Automated Scheduling
Automatically execute continuous queries and retention policies on configurable schedules. Eliminate manual data lifecycle management and build efficient data pipelines.
Overview
Arc OSS provides continuous queries and retention policies with manual API-triggered execution. Arc Enterprise adds automatic scheduling — define your schedules once, and Arc handles execution automatically.
Two schedulers:
| Scheduler | Purpose | Default Schedule |
|---|---|---|
| CQ Scheduler | Runs continuous queries at their configured intervals | Per-CQ interval |
| Retention Scheduler | Enforces retention policies on a cron schedule | Daily at 3am (0 3 * * *) |
CQ Scheduler
The CQ Scheduler automatically executes continuous queries at their configured intervals. Each continuous query runs independently on its own schedule.
How It Works
- Define continuous queries with intervals via the CQ API
- Enable the CQ scheduler (requires enterprise license)

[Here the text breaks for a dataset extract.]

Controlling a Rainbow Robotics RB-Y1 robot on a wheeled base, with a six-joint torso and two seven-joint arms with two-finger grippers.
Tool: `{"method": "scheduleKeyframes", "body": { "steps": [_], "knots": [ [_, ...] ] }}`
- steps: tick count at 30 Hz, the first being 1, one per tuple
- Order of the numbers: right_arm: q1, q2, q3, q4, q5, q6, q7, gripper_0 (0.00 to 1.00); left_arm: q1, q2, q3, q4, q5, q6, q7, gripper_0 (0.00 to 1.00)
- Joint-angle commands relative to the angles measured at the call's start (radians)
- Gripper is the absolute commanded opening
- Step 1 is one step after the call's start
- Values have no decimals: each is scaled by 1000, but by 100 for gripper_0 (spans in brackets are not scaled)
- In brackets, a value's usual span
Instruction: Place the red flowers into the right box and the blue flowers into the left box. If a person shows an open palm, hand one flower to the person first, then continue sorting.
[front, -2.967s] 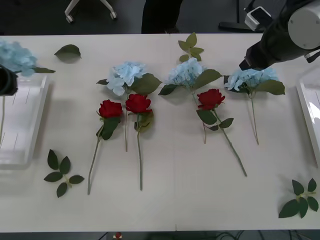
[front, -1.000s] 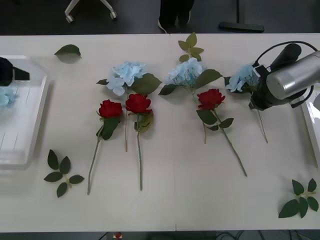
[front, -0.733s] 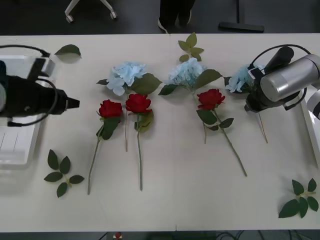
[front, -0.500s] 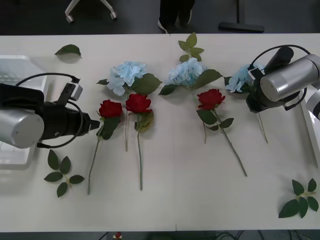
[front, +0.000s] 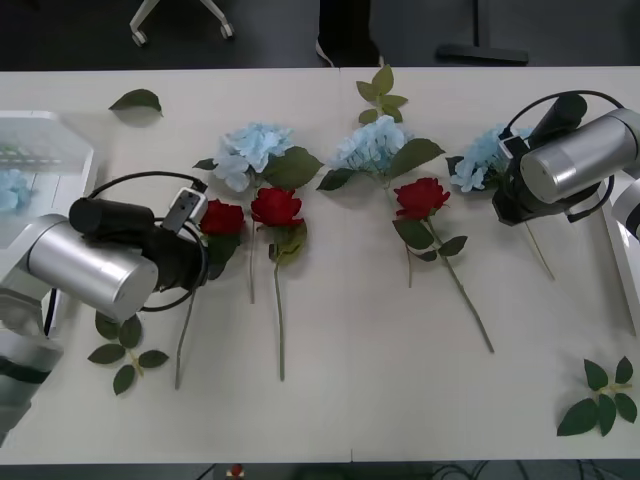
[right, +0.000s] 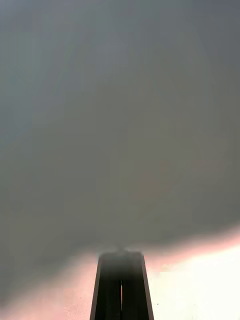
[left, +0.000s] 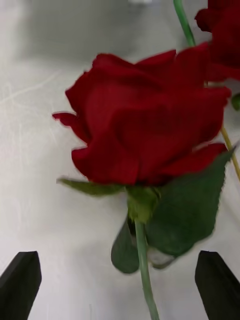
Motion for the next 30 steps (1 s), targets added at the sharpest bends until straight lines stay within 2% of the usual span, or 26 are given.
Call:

- Arc automatically executes each CQ at its configured interval
- Results are written to the destination measurement
Configuration
The CQ Scheduler is enabled when continuous queries are enabled and a valid enterprise license is present:
[continuous_query]
enabled = true
ARC_CONTINUOUS_QUERY_ENABLED=true
Each continuous query defines its own execution interval when created through the API.
Retention Scheduler
The Retention Scheduler automatically enforces retention policies on a cron schedule, deleting data that has exceeded its retention period.
How It Works
- Define retention policies via the Retention API
- Enable the retention scheduler (requires enterprise license)

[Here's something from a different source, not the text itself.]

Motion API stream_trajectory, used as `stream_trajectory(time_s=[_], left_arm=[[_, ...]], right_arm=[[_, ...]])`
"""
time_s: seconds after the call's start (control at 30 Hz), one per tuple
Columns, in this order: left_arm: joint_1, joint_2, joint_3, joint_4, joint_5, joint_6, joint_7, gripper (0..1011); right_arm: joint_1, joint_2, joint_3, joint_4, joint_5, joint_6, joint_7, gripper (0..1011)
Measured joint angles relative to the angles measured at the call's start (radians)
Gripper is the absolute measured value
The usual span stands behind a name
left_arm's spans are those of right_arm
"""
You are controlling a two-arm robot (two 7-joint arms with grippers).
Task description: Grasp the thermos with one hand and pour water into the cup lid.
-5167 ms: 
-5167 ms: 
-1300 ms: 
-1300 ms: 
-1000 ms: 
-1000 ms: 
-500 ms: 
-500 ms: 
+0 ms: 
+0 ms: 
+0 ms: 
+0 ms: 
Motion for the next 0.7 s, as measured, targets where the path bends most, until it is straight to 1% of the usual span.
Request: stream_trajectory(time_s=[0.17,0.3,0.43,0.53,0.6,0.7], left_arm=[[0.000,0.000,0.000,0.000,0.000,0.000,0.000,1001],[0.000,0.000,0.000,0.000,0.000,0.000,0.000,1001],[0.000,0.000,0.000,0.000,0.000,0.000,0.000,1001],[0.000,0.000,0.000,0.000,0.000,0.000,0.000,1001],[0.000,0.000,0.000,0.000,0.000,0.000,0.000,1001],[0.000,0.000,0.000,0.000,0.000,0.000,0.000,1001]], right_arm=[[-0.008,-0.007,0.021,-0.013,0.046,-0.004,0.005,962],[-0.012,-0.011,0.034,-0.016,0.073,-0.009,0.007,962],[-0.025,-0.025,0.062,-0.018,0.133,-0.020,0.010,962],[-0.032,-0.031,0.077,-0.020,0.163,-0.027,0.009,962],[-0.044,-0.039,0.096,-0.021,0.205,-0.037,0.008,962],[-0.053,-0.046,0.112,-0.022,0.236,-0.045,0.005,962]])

- Arc evaluates all active policies on the configured schedule
- Expired data is automatically deleted
Configuration
[retention]
enabled = true
[scheduler]
retention_schedule = "0 3 * * *" # Cron: daily at 3am
ARC_RETENTION_ENABLED=true
ARC_SCHEDULER_RETENTION_SCHEDULE="0 3 * * *"

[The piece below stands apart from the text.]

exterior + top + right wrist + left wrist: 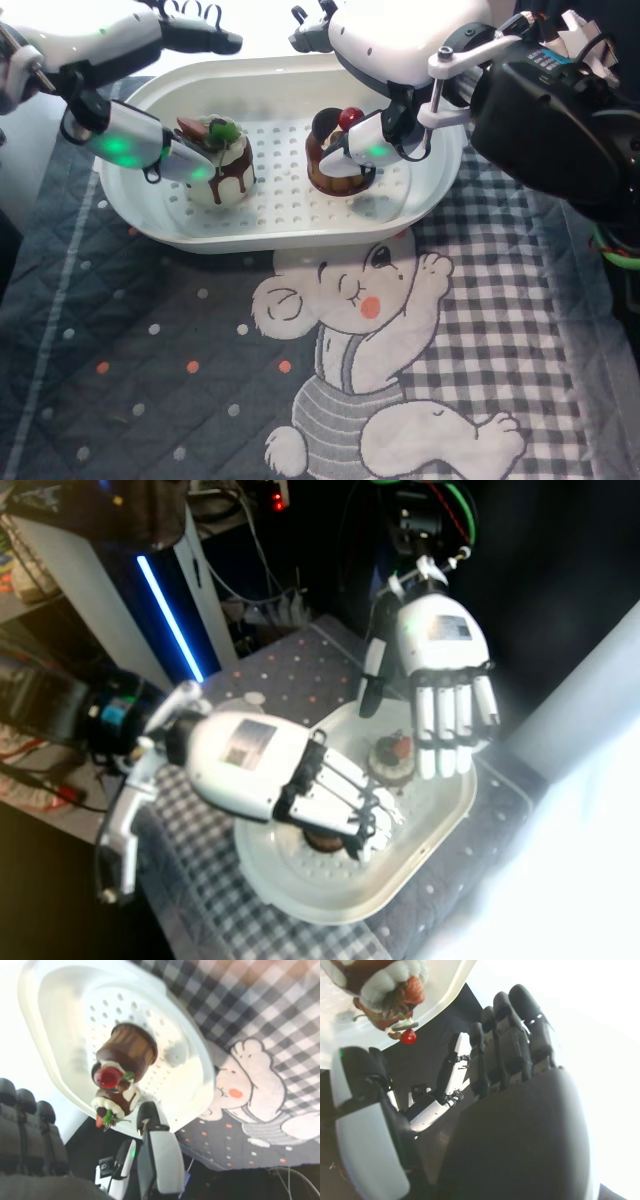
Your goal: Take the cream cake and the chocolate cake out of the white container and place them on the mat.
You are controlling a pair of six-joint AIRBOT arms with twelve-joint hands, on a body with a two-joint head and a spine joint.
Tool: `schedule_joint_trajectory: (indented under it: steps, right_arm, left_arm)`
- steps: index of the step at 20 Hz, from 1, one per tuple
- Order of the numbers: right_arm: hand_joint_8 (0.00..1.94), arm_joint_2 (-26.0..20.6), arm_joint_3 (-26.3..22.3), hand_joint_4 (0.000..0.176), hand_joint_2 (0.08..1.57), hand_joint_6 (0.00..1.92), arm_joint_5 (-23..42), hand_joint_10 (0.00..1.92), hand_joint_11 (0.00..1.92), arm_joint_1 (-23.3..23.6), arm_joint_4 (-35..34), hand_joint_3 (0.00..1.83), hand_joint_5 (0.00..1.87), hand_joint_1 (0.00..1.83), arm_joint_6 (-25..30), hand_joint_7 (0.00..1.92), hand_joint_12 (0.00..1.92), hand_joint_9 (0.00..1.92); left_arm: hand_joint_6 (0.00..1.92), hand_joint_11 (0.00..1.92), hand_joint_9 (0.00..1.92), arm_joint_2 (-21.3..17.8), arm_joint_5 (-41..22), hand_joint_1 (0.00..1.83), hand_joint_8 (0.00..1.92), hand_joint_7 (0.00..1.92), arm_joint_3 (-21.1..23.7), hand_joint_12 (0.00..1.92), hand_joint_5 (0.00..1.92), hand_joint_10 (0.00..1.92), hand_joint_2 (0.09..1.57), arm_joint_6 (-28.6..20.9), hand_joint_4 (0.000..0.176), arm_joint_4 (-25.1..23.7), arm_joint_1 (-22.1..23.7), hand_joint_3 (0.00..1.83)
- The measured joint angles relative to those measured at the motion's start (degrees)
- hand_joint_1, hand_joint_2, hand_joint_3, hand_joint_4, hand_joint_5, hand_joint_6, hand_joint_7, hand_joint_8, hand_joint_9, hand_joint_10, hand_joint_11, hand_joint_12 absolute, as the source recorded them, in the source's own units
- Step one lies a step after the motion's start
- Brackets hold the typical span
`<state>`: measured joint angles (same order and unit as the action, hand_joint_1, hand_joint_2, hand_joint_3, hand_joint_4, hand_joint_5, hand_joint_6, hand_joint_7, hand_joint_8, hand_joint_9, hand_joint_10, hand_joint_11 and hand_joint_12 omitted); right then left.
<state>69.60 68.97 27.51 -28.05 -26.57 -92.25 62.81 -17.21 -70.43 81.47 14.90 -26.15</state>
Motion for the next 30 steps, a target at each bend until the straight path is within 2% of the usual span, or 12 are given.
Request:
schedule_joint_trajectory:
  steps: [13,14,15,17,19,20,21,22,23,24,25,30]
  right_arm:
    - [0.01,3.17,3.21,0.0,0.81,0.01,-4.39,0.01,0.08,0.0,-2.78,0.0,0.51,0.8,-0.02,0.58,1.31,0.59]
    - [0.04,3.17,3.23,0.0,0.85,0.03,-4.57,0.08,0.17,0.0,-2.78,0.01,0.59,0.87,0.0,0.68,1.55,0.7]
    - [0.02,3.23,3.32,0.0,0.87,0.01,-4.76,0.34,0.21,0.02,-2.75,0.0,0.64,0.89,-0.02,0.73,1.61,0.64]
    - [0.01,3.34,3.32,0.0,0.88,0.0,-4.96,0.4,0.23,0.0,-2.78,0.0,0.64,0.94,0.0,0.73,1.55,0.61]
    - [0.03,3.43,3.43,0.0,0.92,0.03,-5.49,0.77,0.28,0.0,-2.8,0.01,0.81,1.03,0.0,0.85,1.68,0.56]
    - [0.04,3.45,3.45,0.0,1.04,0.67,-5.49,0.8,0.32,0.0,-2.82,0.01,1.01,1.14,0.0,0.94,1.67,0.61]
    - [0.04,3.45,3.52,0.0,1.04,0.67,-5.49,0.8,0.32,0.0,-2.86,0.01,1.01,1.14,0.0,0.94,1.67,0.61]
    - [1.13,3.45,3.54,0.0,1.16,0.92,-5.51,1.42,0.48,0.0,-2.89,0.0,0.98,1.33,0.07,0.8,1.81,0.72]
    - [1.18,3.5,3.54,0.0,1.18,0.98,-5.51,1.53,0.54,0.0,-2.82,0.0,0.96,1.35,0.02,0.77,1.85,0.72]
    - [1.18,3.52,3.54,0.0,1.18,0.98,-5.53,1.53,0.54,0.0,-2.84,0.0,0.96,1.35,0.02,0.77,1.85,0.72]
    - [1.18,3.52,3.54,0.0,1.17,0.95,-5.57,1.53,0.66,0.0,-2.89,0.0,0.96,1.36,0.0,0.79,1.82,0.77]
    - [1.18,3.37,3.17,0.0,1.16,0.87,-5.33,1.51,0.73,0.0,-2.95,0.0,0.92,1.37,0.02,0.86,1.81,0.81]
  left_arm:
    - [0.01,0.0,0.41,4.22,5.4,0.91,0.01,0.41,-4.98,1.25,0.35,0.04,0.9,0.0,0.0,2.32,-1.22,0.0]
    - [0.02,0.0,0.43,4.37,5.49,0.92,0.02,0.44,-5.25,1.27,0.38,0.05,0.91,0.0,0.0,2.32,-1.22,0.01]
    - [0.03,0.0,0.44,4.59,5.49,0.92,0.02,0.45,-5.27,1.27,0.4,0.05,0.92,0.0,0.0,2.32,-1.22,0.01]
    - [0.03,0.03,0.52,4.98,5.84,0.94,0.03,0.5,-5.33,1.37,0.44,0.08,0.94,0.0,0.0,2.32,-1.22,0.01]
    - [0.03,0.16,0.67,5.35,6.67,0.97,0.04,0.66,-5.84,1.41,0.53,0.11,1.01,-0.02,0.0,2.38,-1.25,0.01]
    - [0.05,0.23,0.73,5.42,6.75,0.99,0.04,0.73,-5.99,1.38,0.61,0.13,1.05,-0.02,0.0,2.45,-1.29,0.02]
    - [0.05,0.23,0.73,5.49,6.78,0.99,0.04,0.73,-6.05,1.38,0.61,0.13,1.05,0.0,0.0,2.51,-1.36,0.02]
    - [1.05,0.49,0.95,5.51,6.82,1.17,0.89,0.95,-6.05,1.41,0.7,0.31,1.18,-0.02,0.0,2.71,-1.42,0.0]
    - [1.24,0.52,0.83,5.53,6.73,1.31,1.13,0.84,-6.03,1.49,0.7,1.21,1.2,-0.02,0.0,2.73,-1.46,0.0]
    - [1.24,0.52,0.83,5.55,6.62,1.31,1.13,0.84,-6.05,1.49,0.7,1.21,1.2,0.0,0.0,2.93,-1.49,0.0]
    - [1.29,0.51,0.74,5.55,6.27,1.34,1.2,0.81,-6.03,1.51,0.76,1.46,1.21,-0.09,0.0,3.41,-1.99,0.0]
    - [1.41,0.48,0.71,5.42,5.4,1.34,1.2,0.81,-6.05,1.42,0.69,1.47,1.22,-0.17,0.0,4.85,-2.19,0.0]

The schedule uses standard 5-field cron syntax: minute hour day-of-month month day-of-week.
| Schedule | Meaning |
|---|---|
0 3 * * * | Daily at 3:00 AM |
0 */6 * * * | Every 6 hours |
0 2 * * 0 | Weekly on Sunday at 2:00 AM |
30 1 1 * * | Monthly on the 1st at 1:30 AM |
Data Lifecycle Pipeline
Combine CQ and retention scheduling to build a complete data lifecycle pipeline:
Raw Data (1-second resolution)
│
│ CQ: 1-minute aggregation (runs every minute)
▼
1-Minute Data
│
│ CQ: 1-hour aggregation (runs every hour)
▼
1-Hour Data
│
│ CQ: 1-day aggregation (runs daily)
▼
1-Day Data
Retention Schedule (runs daily at 3am):
├── Delete raw data older than 7 days
├── Delete 1-minute data older than 30 days
├── Delete 1-hour data older than 365 days
└── Keep 1-day data indefinitely
Example Setup
1. Create continuous queries for downsampling:
# 1-minute aggregation
curl -X POST http://localhost:8000/api/v1/continuous-queries \
-H "Authorization: Bearer $TOKEN" \
-H "Content-Type: application/json" \
-d '{
"name": "downsample_1min",
"database": "telemetry",
"source_measurement": "sensors_raw",
"destination_measurement": "sensors_1min",
"query": "SELECT time_bucket('\''1 minute'\'', timestamp) as timestamp, device_id, AVG(temperature) as temperature, MAX(pressure) as pressure FROM sensors_raw WHERE timestamp >= $start AND timestamp < $end GROUP BY 1, 2",
"interval": "1m",
"enabled": true
}'
# 1-hour aggregation
curl -X POST http://localhost:8000/api/v1/continuous-queries \
-H "Authorization: Bearer $TOKEN" \
-H "Content-Type: application/json" \
-d '{
"name": "downsample_1hr",
"database": "telemetry",
"source_measurement": "sensors_1min",
"destination_measurement": "sensors_1hr",
"query": "SELECT time_bucket('\''1 hour'\'', timestamp) as timestamp, device_id, AVG(temperature) as temperature, MAX(pressure) as pressure FROM sensors_1min WHERE timestamp >= $start AND timestamp < $end GROUP BY 1, 2",
"interval": "1h",
"enabled": true
}'
2. Create retention policies:
# Delete raw data after 7 days
curl -X POST http://localhost:8000/api/v1/retention \
-H "Authorization: Bearer $TOKEN" \
-H "Content-Type: application/json" \
-d '{
"name": "raw_7d",
"database": "telemetry",
"measurement": "sensors_raw",
"retention_days": 7,
"enabled": true
}'
# Delete 1-minute data after 30 days
curl -X POST http://localhost:8000/api/v1/retention \
-H "Authorization: Bearer $TOKEN" \
-H "Content-Type: application/json" \
-d '{
"name": "1min_30d",
"database": "telemetry",
"measurement": "sensors_1min",
"retention_days": 30,
"enabled": true
}'
With enterprise scheduling enabled, these queries and policies run automatically — no cron jobs, no external orchestration.
Best Practices
-
Schedule retention during off-peak hours — File deletion generates I/O. The default 3am schedule avoids impacting daytime workloads.
-
Add buffer days to retention policies — Use the
buffer_daysparameter in retention policies to provide a safety margin before deletion. -
Test CQ queries manually first — Before enabling automatic execution, run your continuous query SQL manually to verify correct results.
-
Combine with tiered storage — Use tiered storage to move data to cold storage before retention deletes it, keeping long-term archives at low cost.
-
Monitor CQ execution — Check Arc logs for CQ execution results and errors. Failed CQ executions are logged at WARN level.
Next Steps
- Continuous Queries — Create and manage continuous queries (OSS docs)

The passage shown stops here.